**Exercise brief:** Which lines in the records below contain the word "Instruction"? Copy each one.

**Record extracts:**
▽
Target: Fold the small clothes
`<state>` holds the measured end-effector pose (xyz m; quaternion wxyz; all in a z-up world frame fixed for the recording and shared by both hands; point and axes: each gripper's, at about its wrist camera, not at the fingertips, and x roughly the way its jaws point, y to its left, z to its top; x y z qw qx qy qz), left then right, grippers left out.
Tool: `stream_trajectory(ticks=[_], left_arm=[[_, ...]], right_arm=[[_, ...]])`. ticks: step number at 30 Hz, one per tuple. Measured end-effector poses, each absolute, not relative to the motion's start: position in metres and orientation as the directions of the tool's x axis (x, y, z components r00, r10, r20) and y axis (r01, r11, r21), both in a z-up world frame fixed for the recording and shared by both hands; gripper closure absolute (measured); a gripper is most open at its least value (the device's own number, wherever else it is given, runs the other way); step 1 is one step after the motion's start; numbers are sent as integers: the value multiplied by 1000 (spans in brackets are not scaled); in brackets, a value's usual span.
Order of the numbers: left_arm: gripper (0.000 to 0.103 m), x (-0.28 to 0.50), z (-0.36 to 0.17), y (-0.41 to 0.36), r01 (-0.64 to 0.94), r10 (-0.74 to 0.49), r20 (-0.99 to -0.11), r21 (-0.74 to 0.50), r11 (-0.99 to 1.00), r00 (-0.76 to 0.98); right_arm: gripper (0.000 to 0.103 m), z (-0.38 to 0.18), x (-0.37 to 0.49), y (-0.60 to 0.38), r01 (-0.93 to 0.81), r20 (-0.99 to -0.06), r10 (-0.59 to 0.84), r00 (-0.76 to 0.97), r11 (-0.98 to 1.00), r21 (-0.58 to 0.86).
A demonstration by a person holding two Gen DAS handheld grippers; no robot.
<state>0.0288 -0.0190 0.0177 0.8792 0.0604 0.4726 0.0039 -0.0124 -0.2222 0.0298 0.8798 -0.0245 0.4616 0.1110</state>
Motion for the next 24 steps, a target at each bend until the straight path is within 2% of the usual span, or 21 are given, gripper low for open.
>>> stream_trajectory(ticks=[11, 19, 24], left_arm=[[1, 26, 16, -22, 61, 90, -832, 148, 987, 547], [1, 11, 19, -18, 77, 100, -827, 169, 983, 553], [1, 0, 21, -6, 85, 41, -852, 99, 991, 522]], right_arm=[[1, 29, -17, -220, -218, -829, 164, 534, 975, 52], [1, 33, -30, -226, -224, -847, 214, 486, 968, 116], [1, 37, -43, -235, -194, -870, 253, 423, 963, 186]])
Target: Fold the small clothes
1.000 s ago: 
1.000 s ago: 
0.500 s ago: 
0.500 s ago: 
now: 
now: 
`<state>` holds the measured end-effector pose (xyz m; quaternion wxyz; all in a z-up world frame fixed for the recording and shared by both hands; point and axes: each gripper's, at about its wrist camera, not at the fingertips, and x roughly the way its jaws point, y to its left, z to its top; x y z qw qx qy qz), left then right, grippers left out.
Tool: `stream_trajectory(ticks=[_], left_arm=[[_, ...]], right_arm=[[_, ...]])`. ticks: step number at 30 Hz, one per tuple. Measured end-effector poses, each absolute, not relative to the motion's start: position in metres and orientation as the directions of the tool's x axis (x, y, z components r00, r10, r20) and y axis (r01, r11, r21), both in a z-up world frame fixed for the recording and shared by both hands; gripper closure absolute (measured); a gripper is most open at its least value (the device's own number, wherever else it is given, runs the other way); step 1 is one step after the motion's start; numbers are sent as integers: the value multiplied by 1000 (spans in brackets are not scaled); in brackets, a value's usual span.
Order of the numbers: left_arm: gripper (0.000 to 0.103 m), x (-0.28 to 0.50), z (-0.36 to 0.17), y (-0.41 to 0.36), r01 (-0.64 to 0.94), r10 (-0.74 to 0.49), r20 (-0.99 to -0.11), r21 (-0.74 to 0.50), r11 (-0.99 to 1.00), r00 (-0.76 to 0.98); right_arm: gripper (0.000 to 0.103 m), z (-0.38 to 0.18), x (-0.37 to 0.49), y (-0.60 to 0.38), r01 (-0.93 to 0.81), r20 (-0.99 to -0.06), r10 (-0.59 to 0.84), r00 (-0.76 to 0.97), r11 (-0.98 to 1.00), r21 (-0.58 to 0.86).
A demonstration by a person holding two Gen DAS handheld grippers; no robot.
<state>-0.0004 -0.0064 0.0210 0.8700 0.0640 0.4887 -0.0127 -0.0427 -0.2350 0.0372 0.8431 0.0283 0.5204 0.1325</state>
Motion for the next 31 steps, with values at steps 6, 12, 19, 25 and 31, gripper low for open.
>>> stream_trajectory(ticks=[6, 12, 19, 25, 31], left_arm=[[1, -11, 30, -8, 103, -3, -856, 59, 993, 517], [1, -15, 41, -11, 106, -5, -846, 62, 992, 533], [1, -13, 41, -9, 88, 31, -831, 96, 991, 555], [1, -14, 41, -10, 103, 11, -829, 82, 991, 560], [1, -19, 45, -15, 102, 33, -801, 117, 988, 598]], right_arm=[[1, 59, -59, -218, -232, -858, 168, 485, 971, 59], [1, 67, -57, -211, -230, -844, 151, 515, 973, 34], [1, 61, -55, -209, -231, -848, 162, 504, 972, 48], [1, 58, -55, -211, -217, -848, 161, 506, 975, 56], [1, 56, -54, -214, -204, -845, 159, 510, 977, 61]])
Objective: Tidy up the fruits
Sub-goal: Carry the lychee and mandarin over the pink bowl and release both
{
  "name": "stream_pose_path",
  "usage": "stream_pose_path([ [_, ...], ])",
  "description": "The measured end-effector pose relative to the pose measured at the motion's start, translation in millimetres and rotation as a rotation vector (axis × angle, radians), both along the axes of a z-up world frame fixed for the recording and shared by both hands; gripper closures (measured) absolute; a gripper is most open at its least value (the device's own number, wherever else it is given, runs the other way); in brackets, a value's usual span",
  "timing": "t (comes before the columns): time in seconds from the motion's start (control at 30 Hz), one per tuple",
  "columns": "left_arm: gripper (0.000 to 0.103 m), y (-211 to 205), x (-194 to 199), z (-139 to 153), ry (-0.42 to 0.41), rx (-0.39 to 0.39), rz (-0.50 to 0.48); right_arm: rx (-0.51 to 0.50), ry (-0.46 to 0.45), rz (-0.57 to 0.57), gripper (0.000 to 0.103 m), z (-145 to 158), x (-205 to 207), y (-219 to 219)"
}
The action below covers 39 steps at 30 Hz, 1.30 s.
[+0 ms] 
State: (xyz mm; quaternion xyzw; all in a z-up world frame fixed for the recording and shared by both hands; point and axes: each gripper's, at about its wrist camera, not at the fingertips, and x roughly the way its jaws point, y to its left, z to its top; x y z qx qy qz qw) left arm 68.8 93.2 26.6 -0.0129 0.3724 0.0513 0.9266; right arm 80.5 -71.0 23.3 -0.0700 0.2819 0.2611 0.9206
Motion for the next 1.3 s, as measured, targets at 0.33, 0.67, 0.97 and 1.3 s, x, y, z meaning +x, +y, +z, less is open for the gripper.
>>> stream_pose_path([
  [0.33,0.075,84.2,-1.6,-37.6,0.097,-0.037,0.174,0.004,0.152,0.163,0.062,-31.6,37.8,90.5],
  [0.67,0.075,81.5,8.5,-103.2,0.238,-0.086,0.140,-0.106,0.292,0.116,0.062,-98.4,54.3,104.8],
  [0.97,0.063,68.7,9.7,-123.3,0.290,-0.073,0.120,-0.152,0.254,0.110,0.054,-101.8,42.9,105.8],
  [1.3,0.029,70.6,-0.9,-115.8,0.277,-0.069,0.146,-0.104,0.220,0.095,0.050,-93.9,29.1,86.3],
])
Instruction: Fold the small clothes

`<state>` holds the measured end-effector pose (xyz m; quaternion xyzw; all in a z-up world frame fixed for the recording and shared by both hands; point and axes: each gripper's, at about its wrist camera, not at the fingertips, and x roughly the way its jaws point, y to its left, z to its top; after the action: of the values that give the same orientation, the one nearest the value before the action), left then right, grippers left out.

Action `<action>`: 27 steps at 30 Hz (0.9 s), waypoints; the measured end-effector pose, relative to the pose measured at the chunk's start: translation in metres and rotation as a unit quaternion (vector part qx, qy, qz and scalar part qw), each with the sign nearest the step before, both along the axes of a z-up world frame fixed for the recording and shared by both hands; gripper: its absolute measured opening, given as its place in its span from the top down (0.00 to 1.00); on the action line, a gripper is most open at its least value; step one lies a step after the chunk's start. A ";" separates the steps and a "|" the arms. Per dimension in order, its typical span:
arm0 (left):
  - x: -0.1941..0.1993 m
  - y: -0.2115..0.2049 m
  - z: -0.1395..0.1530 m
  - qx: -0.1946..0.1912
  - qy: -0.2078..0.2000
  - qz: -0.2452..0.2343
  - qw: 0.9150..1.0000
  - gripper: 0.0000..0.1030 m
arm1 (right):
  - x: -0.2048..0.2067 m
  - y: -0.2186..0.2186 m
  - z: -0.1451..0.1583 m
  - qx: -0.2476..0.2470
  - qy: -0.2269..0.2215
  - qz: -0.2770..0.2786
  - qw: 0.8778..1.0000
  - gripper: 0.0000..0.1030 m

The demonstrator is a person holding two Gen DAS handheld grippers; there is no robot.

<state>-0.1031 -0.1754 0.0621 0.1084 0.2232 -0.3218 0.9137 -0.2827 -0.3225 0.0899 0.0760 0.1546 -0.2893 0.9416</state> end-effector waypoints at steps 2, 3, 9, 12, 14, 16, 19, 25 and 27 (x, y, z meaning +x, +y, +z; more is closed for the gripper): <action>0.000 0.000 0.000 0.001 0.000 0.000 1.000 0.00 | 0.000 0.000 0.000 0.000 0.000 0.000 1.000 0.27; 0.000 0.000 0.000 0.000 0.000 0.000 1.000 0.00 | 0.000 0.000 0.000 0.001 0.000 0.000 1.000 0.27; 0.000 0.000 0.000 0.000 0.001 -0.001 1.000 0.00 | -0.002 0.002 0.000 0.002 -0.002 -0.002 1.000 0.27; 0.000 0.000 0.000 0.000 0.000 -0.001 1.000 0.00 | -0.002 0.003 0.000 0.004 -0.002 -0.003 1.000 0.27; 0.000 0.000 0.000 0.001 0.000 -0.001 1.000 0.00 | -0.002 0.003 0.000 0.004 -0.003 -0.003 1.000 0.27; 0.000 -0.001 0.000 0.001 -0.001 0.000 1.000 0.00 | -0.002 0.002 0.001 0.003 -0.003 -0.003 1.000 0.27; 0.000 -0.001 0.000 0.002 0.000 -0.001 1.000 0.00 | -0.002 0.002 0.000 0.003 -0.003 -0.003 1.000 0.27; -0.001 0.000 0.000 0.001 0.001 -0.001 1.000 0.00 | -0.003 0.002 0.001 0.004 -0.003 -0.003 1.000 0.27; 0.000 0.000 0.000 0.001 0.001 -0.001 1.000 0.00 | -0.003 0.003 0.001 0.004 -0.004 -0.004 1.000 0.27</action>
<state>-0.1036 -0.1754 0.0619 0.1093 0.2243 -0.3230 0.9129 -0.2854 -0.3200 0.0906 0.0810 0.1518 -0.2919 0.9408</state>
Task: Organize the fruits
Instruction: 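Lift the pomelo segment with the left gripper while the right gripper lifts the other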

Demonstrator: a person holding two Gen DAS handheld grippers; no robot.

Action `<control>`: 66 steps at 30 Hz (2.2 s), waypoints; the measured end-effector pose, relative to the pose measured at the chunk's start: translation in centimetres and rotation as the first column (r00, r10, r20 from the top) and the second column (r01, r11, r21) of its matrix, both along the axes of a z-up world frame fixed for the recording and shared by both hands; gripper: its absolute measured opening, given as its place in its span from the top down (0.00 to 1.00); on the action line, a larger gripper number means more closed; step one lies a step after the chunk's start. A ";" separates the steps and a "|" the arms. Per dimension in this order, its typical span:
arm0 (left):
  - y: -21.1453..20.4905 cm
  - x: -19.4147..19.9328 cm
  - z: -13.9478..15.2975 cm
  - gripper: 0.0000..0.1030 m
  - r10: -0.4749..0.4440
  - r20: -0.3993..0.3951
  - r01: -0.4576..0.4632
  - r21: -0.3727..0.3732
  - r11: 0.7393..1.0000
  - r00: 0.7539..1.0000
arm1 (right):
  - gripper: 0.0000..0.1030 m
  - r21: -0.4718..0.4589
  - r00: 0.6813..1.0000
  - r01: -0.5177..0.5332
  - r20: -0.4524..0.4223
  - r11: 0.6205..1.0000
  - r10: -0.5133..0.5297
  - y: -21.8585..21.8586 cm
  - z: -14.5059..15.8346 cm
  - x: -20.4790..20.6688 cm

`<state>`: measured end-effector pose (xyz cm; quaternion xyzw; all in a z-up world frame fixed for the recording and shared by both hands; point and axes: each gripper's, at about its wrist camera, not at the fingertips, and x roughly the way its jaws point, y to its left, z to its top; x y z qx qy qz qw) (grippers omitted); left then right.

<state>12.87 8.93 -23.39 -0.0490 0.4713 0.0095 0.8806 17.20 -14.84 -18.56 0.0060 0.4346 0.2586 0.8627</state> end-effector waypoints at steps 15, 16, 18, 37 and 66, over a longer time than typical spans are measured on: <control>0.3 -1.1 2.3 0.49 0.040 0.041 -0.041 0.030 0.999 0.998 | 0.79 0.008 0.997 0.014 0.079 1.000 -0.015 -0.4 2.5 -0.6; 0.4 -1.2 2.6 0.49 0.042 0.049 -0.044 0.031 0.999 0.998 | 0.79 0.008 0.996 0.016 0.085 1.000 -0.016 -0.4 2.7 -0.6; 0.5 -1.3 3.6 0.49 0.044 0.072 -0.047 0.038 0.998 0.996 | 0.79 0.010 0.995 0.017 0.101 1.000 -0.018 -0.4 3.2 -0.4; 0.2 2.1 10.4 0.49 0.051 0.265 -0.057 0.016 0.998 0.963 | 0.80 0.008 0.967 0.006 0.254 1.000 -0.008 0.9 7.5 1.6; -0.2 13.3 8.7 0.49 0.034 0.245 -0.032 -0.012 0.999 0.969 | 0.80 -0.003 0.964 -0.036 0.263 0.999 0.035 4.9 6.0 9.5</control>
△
**Output of the exercise:**
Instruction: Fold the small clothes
Instruction: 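Lift the pomelo segment with the left gripper while the right gripper lifts the other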

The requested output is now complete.